- Work required -
This exercise calls for copying every line below that holds the word "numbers".

------------------------------------------------

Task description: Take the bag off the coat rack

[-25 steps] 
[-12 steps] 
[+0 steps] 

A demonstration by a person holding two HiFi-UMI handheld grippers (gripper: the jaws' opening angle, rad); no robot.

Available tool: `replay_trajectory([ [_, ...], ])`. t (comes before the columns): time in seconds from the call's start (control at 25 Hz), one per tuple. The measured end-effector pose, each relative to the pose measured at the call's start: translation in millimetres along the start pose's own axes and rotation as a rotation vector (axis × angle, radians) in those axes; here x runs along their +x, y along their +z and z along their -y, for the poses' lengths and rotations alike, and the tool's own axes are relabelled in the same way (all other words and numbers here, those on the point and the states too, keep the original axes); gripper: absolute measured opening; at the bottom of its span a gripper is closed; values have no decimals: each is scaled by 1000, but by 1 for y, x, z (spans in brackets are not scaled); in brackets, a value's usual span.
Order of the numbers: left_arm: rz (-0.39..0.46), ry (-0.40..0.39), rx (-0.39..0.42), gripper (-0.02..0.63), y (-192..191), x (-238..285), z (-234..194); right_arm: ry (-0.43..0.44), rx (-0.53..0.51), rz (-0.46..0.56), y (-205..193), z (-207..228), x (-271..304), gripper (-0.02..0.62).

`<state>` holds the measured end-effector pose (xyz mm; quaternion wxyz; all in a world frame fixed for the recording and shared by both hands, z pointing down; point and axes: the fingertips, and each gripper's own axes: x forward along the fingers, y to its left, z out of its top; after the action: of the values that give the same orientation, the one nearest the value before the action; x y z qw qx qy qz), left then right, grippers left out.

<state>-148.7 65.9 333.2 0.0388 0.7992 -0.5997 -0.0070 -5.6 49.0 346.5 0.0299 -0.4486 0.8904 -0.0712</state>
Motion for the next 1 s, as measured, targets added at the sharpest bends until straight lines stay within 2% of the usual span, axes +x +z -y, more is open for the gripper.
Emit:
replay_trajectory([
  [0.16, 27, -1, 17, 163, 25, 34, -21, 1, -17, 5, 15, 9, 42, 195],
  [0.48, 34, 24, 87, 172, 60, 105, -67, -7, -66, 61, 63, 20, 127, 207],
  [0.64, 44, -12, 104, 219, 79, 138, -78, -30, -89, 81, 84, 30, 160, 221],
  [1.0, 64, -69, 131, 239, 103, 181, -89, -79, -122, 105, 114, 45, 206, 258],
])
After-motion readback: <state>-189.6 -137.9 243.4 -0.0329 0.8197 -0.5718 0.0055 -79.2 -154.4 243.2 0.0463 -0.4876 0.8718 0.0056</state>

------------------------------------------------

- Response below -
Available tool: `replay_trajectory([ [_, ...], ])`. t (comes before the columns): time in seconds from the call's start (control at 25 Hz), one per tuple. The measured end-effector pose, each relative to the pose measured at the call's start: translation in millimetres along the start pose's own axes and rotation as a rotation vector (axis × angle, radians) in those axes; here x runs along their +x, y along their +z and z along their -y, for the poses' lengths and rotations alike, and the tool's own axes are relabelled in the same way (all other words and numbers here, those on the point and the states too, keep the original axes); gripper: absolute measured opening; at the bottom of its span a gripper is closed; values have no decimals: each is scaled by 1000, but by 1 for y, x, z (spans in brackets are not scaled); in brackets, a value's usual span.
Order of the numbers: left_arm: rz (-0.39..0.46), ry (-0.40..0.39), rx (-0.39..0.42), gripper (-0.02..0.63), y (-192..191), x (-238..285), z (-234..194); right_arm: ry (-0.43..0.44), rx (-0.53..0.51), rz (-0.46..0.56), y (-205..193), z (-207..228), x (-271..304), gripper (-0.02..0.62).

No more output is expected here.